Tracked as CVE-2021-41861, the flaw is somewhat easy. Within the Telegram Android app variations 7.5.0 to 7.8.0, self-destructed photos stay on the system within the
/Storage/Emulated/0/Telegram/Telegram Picture listing after roughly two to 4 makes use of of the self-destruct characteristic. However the UI seems to point to the consumer that the media was correctly destroyed.
Telegram requests “confidentiality” in alternate for a bounty reward
However for a easy bug like this, it wasn’t simple to get Telegram’s consideration, Dmitrii defined. The researcher contacted Telegram in early March. And after a collection of emails and textual content correspondence between the researcher and Telegram spanning months, the corporate reached out to Dmitrii in September, lastly confirming the existence of the bug and collaborating with the researcher throughout beta testing. For his efforts, Dmitrii was provided a €1,000 ($1,159) bug bounty reward.
Though many corporations with bug bounty applications supply financial rewards to moral hackers who determine and responsibly report vulnerabilities, disclosure of the safety flaws is often permitted after an agreed-upon interval of 60 or 90 days.
“Having studied the contract despatched by electronic mail by a Telegram consultant, I drew consideration to the truth that Telegram requires [me] to not disclose any particulars of cooperation/technical particulars by default with out its written approval,” wrote Dmitrii, referring to the eight-page-long agreement the corporate offered the researcher.
Since then, the researcher claims he has been ghosted by Telegram, which has given no response and no reward. “I’ve not obtained the promised reward from Telegram in €1,000 or every other,” he wrote.
Curiously, in 2019, a separate bug additionally referring to the self-destruct characteristic was reported by one other researcher who walked away with a better bug bounty—a €2,500 ($2,897) reward somewhat than a measly €1,000.

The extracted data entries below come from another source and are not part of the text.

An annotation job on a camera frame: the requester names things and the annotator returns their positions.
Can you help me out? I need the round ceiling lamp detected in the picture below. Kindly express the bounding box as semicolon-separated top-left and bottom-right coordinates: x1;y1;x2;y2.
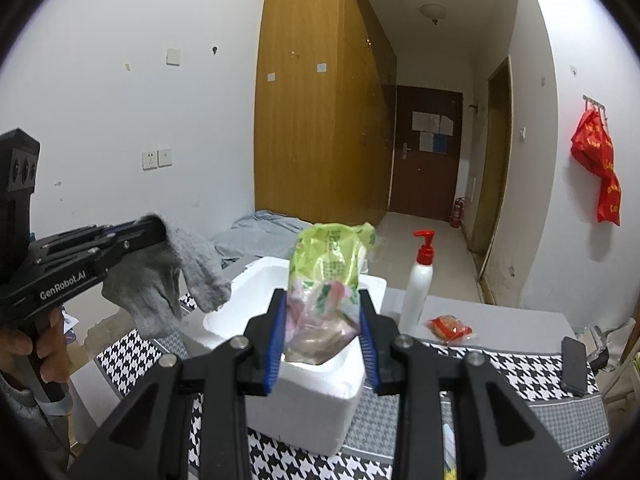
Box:
419;3;453;26

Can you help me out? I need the white pump bottle red top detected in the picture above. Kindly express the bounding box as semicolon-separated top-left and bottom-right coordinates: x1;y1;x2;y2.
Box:
397;230;436;336

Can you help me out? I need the grey knitted glove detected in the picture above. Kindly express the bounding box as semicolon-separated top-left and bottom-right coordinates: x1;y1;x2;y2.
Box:
101;215;232;341

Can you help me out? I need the red hanging bag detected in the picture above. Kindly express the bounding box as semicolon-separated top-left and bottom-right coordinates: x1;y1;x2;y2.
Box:
571;108;622;226

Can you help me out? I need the wooden wardrobe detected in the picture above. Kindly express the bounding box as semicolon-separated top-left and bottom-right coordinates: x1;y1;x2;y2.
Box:
254;0;398;226

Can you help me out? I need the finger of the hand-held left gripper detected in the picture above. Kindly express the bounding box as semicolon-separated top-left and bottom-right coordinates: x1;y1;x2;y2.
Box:
87;232;169;281
27;215;168;263

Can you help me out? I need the black smartphone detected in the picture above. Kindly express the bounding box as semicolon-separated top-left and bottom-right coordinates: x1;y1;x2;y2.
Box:
561;336;588;397

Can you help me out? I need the white and dark floor bag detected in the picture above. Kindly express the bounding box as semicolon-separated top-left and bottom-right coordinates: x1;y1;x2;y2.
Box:
575;310;640;375

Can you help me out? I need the grey bed sheet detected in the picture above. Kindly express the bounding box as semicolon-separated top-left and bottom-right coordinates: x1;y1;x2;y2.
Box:
212;210;326;268

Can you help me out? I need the light wooden side door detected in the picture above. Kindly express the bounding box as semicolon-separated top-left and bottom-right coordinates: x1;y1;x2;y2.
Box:
472;55;514;261

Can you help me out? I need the person's left forearm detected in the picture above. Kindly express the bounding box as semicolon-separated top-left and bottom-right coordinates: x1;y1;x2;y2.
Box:
0;372;73;473

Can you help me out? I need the dark brown entrance door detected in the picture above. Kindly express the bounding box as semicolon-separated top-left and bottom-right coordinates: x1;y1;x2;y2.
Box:
389;86;463;221

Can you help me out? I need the blue and white door notice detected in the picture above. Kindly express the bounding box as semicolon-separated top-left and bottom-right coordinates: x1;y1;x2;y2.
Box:
419;132;447;154

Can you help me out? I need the person's left hand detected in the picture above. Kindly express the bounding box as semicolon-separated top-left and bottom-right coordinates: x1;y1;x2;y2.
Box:
0;305;71;391

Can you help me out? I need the white foam box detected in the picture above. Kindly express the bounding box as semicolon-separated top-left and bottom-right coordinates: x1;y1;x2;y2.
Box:
202;256;388;457

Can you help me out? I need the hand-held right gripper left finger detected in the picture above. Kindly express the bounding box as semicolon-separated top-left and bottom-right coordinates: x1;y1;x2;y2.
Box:
70;287;288;480

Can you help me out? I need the green plastic snack bag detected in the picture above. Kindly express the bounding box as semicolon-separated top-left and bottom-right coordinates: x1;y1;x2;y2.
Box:
282;221;377;365

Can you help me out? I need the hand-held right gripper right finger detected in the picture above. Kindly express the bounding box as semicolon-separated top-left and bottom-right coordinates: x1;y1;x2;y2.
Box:
357;290;581;480

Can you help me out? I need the large white door notice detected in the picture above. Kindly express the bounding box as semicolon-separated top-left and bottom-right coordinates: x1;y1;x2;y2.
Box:
412;111;441;134

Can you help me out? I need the houndstooth tablecloth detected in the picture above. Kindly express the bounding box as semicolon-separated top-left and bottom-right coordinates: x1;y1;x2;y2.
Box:
95;292;613;480

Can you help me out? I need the small red packet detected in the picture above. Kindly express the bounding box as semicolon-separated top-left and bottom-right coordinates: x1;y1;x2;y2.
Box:
425;314;473;345

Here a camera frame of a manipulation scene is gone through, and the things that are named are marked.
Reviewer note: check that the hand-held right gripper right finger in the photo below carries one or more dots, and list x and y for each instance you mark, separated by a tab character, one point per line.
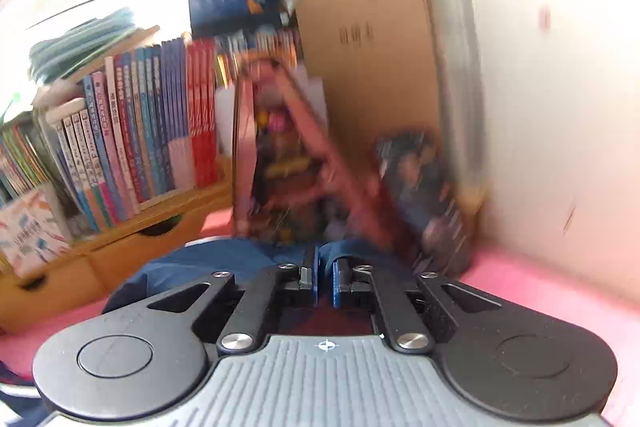
337	282

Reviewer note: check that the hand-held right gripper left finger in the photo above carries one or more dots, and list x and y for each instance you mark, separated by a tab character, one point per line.
311	279

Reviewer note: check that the navy blue jacket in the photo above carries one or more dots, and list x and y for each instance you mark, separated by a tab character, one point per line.
225	262

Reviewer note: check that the colourful printed book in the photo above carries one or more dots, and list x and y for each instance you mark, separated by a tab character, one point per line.
287	187

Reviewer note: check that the dark printed book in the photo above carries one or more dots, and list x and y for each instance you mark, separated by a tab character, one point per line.
425	197

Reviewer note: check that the pink folding stand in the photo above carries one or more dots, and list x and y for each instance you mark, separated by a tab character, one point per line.
244	147

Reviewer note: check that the wooden desk shelf with drawers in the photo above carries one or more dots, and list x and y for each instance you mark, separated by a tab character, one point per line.
125	257

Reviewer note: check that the pink blanket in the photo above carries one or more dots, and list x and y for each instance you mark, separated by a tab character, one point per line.
525	279

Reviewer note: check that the brown cardboard box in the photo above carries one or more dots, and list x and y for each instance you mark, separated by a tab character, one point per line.
370	67

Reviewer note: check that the row of slim paperback books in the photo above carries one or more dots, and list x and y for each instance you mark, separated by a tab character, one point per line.
150	127

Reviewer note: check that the row of small colourful books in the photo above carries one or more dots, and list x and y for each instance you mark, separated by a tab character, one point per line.
260	44

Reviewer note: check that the white pencil-print box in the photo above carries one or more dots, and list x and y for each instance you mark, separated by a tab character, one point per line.
30	234

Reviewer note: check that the stack of teal books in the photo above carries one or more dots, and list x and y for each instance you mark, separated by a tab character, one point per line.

Telegram’s vulnerability reporting program, managed by HackerOne, can be unclear in regards to the firm’s accountable disclosure protocol. The doc hyperlinks additional to a FAQ that mentions “bounties” and “Cracking Contests” organized by Telegram, however there’s nothing about if or when safety points could be disclosed.
The newest model of the Telegram Android app launched on September 22, as seen by Ars, is v8.1.2 on the Google Play Store, though the reported bug was possible patched in an earlier model. Regardless, Telegram customers ought to replace their app to the newest model to obtain present and future safety updates.
Ars reached out to Telegram for remark prematurely, however we have not heard again.